**WORK INSTRUCTION:** The whole listing should be written out again exactly.

**INFORMATION PROVIDED:**
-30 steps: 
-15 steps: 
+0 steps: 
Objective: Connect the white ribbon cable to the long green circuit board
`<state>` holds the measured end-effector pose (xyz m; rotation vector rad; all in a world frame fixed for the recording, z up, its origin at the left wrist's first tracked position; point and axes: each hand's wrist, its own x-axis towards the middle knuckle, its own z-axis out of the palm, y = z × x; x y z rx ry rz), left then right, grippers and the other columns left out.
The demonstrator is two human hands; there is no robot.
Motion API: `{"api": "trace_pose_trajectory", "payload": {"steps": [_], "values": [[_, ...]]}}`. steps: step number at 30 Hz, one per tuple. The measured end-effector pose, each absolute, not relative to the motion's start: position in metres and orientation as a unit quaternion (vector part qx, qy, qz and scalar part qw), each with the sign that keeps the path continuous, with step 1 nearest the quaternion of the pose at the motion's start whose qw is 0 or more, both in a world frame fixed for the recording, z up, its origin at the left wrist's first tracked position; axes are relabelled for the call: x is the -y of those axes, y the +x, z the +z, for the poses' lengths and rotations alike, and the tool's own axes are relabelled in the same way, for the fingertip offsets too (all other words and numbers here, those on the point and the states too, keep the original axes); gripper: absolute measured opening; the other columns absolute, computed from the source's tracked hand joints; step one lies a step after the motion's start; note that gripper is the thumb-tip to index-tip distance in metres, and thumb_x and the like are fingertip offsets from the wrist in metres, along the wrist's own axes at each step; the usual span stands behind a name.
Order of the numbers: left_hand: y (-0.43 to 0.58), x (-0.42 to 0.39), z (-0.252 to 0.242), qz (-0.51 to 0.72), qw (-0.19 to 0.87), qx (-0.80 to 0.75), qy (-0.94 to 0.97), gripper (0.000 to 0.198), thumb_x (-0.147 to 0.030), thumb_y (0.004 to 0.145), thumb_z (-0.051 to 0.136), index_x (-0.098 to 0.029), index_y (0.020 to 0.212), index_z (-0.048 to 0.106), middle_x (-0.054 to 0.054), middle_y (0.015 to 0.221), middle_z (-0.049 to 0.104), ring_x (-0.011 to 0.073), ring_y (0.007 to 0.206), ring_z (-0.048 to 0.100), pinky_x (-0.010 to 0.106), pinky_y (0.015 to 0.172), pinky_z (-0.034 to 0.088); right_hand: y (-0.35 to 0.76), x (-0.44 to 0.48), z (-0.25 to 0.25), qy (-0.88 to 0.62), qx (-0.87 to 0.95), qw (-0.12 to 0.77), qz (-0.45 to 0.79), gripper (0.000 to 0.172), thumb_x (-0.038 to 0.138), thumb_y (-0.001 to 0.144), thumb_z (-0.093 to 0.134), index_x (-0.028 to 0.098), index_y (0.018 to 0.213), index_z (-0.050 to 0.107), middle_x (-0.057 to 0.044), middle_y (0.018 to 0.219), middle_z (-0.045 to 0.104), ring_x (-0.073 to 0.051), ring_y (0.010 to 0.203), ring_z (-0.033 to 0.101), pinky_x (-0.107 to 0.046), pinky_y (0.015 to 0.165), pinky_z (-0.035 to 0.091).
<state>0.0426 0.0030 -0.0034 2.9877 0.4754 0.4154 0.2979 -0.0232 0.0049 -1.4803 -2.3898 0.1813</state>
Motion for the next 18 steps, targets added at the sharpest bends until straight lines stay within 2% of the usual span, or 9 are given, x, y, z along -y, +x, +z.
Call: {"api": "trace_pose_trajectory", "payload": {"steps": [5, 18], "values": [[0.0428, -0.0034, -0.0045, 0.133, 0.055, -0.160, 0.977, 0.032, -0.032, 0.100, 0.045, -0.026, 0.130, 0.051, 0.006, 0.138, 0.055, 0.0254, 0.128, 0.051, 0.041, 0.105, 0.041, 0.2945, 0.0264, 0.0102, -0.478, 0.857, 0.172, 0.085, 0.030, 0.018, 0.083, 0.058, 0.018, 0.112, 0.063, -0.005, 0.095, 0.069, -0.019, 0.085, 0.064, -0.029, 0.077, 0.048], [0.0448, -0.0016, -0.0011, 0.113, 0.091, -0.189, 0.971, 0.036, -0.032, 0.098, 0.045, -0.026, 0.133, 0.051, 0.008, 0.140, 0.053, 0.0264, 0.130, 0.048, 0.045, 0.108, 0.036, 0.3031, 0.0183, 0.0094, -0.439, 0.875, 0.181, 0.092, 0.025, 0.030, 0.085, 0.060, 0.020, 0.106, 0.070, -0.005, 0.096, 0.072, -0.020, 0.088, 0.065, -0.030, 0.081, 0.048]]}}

**THE COMPLETED TASK:**
-30 steps: 
-15 steps: 
+0 steps: 
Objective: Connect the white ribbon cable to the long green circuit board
`<state>` holds the measured end-effector pose (xyz m; rotation vector rad; all in a world frame fixed for the recording, z up, its origin at the left wrist's first tracked position; point and axes: each hand's wrist, its own x-axis towards the middle knuckle, its own z-axis out of the palm, y = z × x; x y z rx ry rz), left then right, grippers and the other columns left out.
The demonstrator is two human hands; there is no robot.
Motion API: `{"api": "trace_pose_trajectory", "payload": {"steps": [_], "values": [[_, ...]]}}`. steps: step number at 30 Hz, one per tuple. The measured end-effector pose, each absolute, not relative to the motion's start: position in metres and orientation as a unit quaternion (vector part qx, qy, qz and scalar part qw), each with the sign that keeps the path continuous, with step 1 nearest the quaternion of the pose at the motion's start whose qw is 0 or more, both in a world frame fixed for the recording, z up, its origin at the left wrist's first tracked position; axes are relabelled for the call: x is the -y of those axes, y the +x, z the +z, for the poses' lengths and rotations alike, and the tool's own axes are relabelled in the same way, for the fingertip offsets too (all other words and numbers here, those on the point and the states too, keep the original axes); gripper: absolute measured opening; the other columns absolute, computed from the source's tracked hand joints; step one lies a step after the motion's start; note that gripper is the thumb-tip to index-tip distance in metres, and thumb_x and the like are fingertip offsets from the wrist in metres, along the wrist's own axes at each step; the usual span stands behind a name.
Order of the numbers: left_hand: y (-0.43 to 0.58), x (-0.42 to 0.39), z (-0.252 to 0.242), qz (-0.51 to 0.72), qw (-0.19 to 0.87), qx (-0.80 to 0.75), qy (-0.94 to 0.97), gripper (0.000 to 0.198), thumb_x (-0.147 to 0.030), thumb_y (0.004 to 0.145), thumb_z (-0.051 to 0.136), index_x (-0.098 to 0.029), index_y (0.020 to 0.212), index_z (-0.048 to 0.106), middle_x (-0.054 to 0.054), middle_y (0.015 to 0.221), middle_z (-0.049 to 0.104), ring_x (-0.011 to 0.073), ring_y (0.007 to 0.206), ring_z (-0.048 to 0.100), pinky_x (-0.010 to 0.106), pinky_y (0.015 to 0.172), pinky_z (-0.034 to 0.088); right_hand: y (-0.35 to 0.76), x (-0.44 to 0.48), z (-0.25 to 0.25), qy (-0.88 to 0.62), qx (-0.87 to 0.95), qw (-0.12 to 0.77), qz (-0.45 to 0.79), gripper (0.000 to 0.172), thumb_x (-0.038 to 0.138), thumb_y (-0.001 to 0.144), thumb_z (-0.093 to 0.134), index_x (-0.028 to 0.098), index_y (0.018 to 0.213), index_z (-0.050 to 0.107), middle_x (-0.057 to 0.044), middle_y (0.018 to 0.219), middle_z (-0.045 to 0.104), ring_x (-0.073 to 0.051), ring_y (0.010 to 0.203), ring_z (-0.033 to 0.101), pinky_x (-0.107 to 0.046), pinky_y (0.015 to 0.165), pinky_z (-0.035 to 0.091).
<state>0.0426 0.0030 -0.0034 2.9877 0.4754 0.4154 0.2979 -0.0232 0.0049 -1.4803 -2.3898 0.1813</state>
Motion for the next 18 steps, targets added at the sharpest bends until straight lines stay within 2% of the usual span, or 9 are given, x, y, z along -y, +x, +z.
Call: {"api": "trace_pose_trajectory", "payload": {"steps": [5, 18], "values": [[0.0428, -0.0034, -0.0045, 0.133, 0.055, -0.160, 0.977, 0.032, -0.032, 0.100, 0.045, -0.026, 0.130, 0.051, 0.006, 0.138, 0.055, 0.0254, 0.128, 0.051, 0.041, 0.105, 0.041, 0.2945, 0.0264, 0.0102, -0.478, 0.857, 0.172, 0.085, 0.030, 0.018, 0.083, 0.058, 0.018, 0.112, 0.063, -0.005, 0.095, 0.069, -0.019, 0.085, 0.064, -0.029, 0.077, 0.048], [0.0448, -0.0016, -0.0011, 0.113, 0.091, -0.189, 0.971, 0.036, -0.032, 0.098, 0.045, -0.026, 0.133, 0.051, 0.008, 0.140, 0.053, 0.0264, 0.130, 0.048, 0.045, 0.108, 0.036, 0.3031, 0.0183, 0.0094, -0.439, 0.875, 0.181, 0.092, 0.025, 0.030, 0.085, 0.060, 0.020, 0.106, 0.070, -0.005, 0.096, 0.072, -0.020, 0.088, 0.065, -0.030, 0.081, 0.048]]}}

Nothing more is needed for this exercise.